The Chinese Exclusion Act was finally repealed in 1943 – over 60 years after it was enacted – with the outbreak of World War II. The Chinese Exclusion Repeal Act of 1943, or the Magnuson Act, did not happen because of some upsurge of pro-Chinese sentiment, but because China became America’s ally in the war. It should be noted that 1943 was the same year that the internment of Japanese-Americans began.
While the Magnuson Act opened up a small percentage of Chinese immigration and the naturalization of some Chinese-Americans, Chinese people in America were still forbidden from owning land or businesses until the full repeal came in 1965.
1965. That was just over 50 years ago. If you are of Chinese-American descent, it’s very possible that the Magnuson Act affected you or your family. When Generation X was being born, Chinese-Americans were still legally second-class citizens.
Normalized anti-Chinese sentiment and Chinese exclusion was not that long ago. Yet it’s been largely forgotten, disregarded, or even romanticized by the American consciousness. While this is a shame for our nation, to forget our past, I’d argue it’s also dangerous for our future.
We have a president who seems determined to bar a group of people from America, keep track of those on American soil, all in the name of protecting Americans from the threat of a group of people who are viewed by our president and his followers as fatally un-American, inassimilable, and a threat to our safety and way of life.

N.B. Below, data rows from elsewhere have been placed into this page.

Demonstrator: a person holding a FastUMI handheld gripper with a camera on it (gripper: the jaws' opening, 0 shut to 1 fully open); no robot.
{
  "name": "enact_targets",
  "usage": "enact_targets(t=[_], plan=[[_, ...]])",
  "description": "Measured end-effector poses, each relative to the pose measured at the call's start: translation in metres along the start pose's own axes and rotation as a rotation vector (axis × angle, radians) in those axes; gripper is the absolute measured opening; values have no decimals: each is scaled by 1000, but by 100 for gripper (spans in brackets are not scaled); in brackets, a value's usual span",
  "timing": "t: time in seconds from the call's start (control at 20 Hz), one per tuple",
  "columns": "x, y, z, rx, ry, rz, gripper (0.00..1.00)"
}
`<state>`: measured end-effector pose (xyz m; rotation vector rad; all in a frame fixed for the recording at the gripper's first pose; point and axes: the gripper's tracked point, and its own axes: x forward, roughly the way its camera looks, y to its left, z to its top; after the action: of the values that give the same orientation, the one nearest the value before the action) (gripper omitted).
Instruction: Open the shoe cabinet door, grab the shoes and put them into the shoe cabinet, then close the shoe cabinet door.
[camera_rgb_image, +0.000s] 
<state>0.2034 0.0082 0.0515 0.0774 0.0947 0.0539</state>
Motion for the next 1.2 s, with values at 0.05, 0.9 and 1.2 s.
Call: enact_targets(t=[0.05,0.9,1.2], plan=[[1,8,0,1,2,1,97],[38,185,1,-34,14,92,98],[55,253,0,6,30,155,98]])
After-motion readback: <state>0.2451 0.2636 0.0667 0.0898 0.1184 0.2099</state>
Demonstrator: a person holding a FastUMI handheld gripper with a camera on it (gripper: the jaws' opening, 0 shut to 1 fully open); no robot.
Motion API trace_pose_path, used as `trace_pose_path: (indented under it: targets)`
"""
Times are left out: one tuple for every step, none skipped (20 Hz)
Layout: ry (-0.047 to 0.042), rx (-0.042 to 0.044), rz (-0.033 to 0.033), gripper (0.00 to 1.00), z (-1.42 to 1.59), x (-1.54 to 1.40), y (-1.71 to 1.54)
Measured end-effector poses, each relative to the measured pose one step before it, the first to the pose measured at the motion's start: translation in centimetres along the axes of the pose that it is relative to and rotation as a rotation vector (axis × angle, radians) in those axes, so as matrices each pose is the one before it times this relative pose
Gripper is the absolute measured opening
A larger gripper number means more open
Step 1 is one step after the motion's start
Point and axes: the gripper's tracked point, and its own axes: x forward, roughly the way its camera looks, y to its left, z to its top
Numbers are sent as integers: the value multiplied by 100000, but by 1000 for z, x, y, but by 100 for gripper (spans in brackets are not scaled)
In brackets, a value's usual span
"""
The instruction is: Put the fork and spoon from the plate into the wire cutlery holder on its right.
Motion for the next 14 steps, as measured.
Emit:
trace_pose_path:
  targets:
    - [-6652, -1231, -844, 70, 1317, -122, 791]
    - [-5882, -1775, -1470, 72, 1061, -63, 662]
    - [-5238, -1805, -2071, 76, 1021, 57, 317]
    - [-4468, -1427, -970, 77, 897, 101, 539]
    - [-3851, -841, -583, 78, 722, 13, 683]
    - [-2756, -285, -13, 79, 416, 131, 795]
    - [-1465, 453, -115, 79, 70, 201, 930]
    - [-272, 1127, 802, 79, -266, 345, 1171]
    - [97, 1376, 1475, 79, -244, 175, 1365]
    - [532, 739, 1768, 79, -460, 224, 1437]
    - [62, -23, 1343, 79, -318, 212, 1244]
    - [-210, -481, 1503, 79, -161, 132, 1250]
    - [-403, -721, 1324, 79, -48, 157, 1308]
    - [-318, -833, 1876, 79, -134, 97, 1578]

I’ve typed those words and words like them over and over in this article. With the sentiments between the Chinese Exclusion Acts and the Muslim ban being so strikingly similar, it’s baffling to that one can be a “dark period”, a shameful part of American history, and one can be in the best interest of America.
If the president finds a way to move his executive order forward, and the travel ban is officially put into place, how long will it be before we realize how quickly we repeated our “dark” history? Is being non-white, non-Christian, foreign-born in America like being part of some sort of minority roulette? When will it be your turn?
Hopefully, with the blocking of Trump’s Muslim ban, we are witnessing the end of America’s tradition of alienating “others”.
Additional source: Chinese America, The Untold Story of America’s Oldest New Community, Peter Kwong & Dušanka Miščević. The New Press, New York, London, 2005.